El witral es, en esencia, un espacio de transmisión: de técnicas, de historias y de vínculos entre generaciones. Tejer implica hacerlo con intención, sostener un ritmo y habitar el tiempo de otra manera.
Hoy, reinterpretado en formatos más pequeños y accesibles, el telar continúa su viaje. El Witral Albor recupera ese legado y lo acerca a nuevas personas: un objeto simple y conceptual que honra un oficio ancestral y abre la puerta a la experiencia de tejer como gesto cultural, creativo y meditativo.
El witral no es solo un telar.
Es una historia que se sigue tejiendo.
The witral is the traditional loom of the Mapuche people and one of the oldest and still-practiced textile technologies in southern South America. Its use is documented long before European colonization, extending throughout what is now southern Chile and much of Argentine Patagonia.
More than an instrument, the witral is a cultural system—an environment where technique, spirituality, identity, and collective memory are interwoven.

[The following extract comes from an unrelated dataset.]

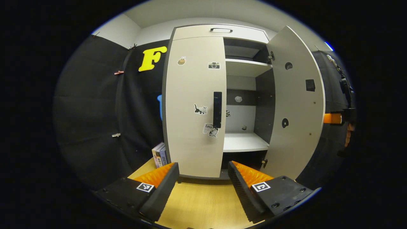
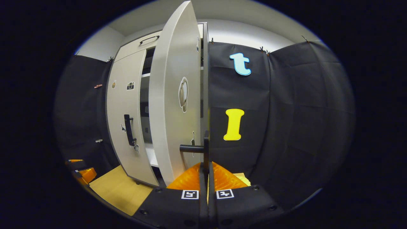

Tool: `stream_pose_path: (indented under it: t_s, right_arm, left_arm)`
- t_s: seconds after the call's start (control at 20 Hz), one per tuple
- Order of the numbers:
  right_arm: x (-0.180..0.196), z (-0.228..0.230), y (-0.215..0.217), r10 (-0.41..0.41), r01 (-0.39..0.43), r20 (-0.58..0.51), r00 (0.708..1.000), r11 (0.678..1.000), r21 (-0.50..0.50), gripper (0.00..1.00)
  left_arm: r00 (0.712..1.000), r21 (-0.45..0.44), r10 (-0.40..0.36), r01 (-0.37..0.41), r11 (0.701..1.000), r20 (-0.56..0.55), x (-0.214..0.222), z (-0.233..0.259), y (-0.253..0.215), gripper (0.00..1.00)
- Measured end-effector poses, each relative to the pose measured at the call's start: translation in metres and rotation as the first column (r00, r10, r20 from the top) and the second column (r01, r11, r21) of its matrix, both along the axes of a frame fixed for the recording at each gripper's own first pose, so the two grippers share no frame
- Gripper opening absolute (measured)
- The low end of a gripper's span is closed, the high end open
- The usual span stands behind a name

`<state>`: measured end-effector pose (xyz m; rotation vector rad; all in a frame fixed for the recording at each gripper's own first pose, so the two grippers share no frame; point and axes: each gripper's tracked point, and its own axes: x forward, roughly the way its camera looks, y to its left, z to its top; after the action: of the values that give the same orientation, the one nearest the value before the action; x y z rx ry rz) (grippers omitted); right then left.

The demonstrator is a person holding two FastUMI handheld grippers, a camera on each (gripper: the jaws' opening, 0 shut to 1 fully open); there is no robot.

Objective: Open the right door of the double-door shoe cabinet with the right hand, and open the left door with the left hand.

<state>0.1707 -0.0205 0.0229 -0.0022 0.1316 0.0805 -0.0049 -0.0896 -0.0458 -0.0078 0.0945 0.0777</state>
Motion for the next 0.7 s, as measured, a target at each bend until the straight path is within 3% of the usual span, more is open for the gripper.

Traditionally, the loom is set up vertically or at a slight incline, held between two posts or a wooden frame—sometimes installed inside the ruka (home), and other times outdoors. Its structure is made up of pieces with their own names in Mapuzungun: witrawe, coliwe, tononwe, ngerewe, wichalwichalwe, and zuwewe. Each one plays a precise role within the warping and weaving process.
The act of weaving is considered knowledge passed down from generation to generation. Mapuche women learned from childhood by observing their mothers and grandmothers, and every piece they wove marked a rite of growth, maturity, and belonging.

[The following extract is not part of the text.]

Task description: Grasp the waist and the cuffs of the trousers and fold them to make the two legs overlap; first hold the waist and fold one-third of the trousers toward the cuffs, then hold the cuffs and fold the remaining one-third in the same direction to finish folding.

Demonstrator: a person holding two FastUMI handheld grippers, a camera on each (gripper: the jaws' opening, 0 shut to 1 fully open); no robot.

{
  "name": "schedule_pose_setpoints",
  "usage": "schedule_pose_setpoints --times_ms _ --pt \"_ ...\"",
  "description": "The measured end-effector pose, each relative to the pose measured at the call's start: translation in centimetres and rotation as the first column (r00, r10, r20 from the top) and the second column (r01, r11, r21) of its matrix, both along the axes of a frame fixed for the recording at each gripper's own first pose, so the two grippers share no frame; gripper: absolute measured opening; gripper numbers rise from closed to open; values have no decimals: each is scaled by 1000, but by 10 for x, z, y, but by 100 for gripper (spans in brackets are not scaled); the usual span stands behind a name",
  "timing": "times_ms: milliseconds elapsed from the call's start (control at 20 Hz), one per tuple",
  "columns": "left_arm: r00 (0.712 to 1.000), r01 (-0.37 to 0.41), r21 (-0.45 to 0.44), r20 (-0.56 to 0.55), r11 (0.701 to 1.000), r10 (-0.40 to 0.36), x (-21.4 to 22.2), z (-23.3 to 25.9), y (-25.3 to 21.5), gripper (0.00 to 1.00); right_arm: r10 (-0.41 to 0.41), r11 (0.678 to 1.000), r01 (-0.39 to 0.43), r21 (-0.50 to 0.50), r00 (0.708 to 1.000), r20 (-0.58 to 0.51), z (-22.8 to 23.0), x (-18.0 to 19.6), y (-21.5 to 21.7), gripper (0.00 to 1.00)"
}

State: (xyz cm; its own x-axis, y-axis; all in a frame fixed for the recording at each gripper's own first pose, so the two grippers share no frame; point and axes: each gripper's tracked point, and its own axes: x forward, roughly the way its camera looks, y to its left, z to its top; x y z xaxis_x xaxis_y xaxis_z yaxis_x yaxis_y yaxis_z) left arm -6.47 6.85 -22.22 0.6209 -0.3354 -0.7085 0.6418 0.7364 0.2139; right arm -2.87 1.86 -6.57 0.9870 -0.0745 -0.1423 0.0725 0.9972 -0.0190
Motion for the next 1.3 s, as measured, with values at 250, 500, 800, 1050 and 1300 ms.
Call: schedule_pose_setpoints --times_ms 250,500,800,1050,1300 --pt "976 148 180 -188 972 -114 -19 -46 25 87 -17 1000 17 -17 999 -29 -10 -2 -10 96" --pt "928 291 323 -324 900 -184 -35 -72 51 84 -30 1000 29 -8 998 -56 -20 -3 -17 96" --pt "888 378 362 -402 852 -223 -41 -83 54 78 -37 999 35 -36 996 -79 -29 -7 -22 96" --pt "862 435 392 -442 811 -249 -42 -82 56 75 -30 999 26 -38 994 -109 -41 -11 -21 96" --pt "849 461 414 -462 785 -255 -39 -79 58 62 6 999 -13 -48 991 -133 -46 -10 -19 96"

The designs—known as ngümin—are not mere decorations; they are symbols representing elements of nature, spiritual forces, paths, lineages, and relationships within the community. The repeated patterns of diamonds, diagonals, crosses, and geometric figures carry deep meanings that can be read as a textile language.
Before the arrival of sheep, the Mapuche people wove with fibers from llama, guanaco, rhea, and native hemp. With the introduction of sheep’s wool during the colonial period, the fiber was quickly incorporated into the craft, while ancestral techniques of spindle spinning and dyeing with plants, bark, roots, and minerals were preserved.

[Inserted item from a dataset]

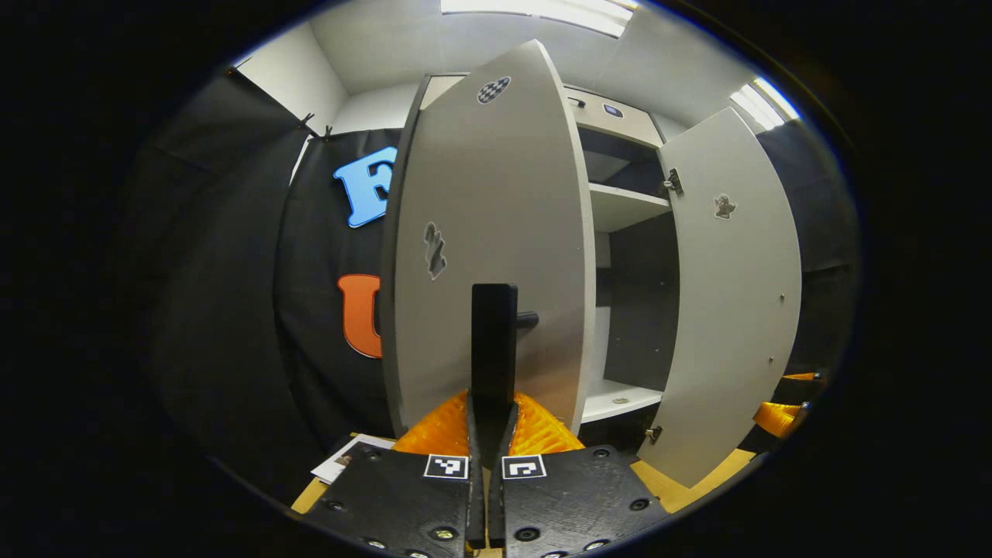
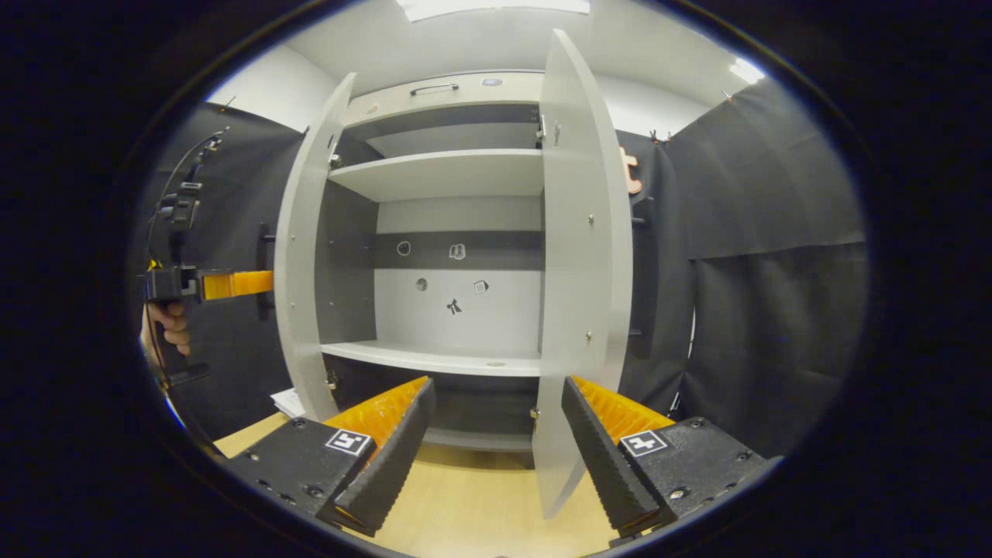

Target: Open the right door of the double-door shoe cabinet with the right hand, and open the left door with the left hand.

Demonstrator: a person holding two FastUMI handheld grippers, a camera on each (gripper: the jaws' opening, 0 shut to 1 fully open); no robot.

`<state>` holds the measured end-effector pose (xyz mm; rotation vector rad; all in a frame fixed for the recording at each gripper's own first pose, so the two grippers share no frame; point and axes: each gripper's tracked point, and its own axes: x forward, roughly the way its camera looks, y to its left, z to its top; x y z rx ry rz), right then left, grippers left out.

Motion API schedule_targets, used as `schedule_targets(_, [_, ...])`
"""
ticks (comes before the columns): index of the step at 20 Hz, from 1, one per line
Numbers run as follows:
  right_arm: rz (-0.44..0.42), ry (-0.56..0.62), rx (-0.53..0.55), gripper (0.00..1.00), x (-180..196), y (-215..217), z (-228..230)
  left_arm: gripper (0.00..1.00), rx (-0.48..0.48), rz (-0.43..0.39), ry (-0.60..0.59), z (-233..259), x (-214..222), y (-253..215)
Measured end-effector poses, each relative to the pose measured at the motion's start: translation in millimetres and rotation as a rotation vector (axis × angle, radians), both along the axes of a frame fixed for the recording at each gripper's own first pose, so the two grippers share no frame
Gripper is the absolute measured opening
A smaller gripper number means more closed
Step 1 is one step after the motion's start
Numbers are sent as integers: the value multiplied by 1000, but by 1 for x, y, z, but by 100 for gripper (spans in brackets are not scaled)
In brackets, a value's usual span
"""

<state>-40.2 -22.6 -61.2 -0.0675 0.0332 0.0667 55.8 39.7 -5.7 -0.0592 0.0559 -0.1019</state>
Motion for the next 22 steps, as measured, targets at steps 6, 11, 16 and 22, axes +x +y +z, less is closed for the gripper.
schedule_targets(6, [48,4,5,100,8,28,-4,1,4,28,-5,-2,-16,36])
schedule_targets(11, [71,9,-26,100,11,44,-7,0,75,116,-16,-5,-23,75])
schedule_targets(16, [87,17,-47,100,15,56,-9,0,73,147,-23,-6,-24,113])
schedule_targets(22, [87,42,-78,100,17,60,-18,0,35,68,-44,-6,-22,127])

The witral was also closely tied to family economy and women’s autonomy. Through weaving, they produced blankets, ponchos, sashes (trarihue), shawls, and coverings that protected them from the weather, were exchanged in fairs, or served as dowry in ceremonies and agreements.
To weave was—and still is—a way of sustaining life.
Today, the witral remains alive: Mapuche weavers keep the craft vibrant, and many contemporary creators reinterpret the loom with new aesthetics and materials without losing its ceremonial essence. Weaving on the witral means opening a shed, passing the weft, tightening, repeating. It is a simple yet profound gesture—an invitation to enter a different rhythm: slower, more intentional, more connected with the environment.
In its small, contemporary version, the Witral Albor carries that legacy forward to make it accessible to new hands. It respects the logic of the original loom, its vertical orientation, and its essential structure, translating it into an approachable object that allows anyone to learn the basic movements of Mapuche weaving.
Each mini loom is an invitation to create, explore, and honor a tradition that has been alive for centuries.
The witral is not just a tool.
It is a way of understanding time, community, and our relationship with the land—
a language that continues to be woven, thread by thread.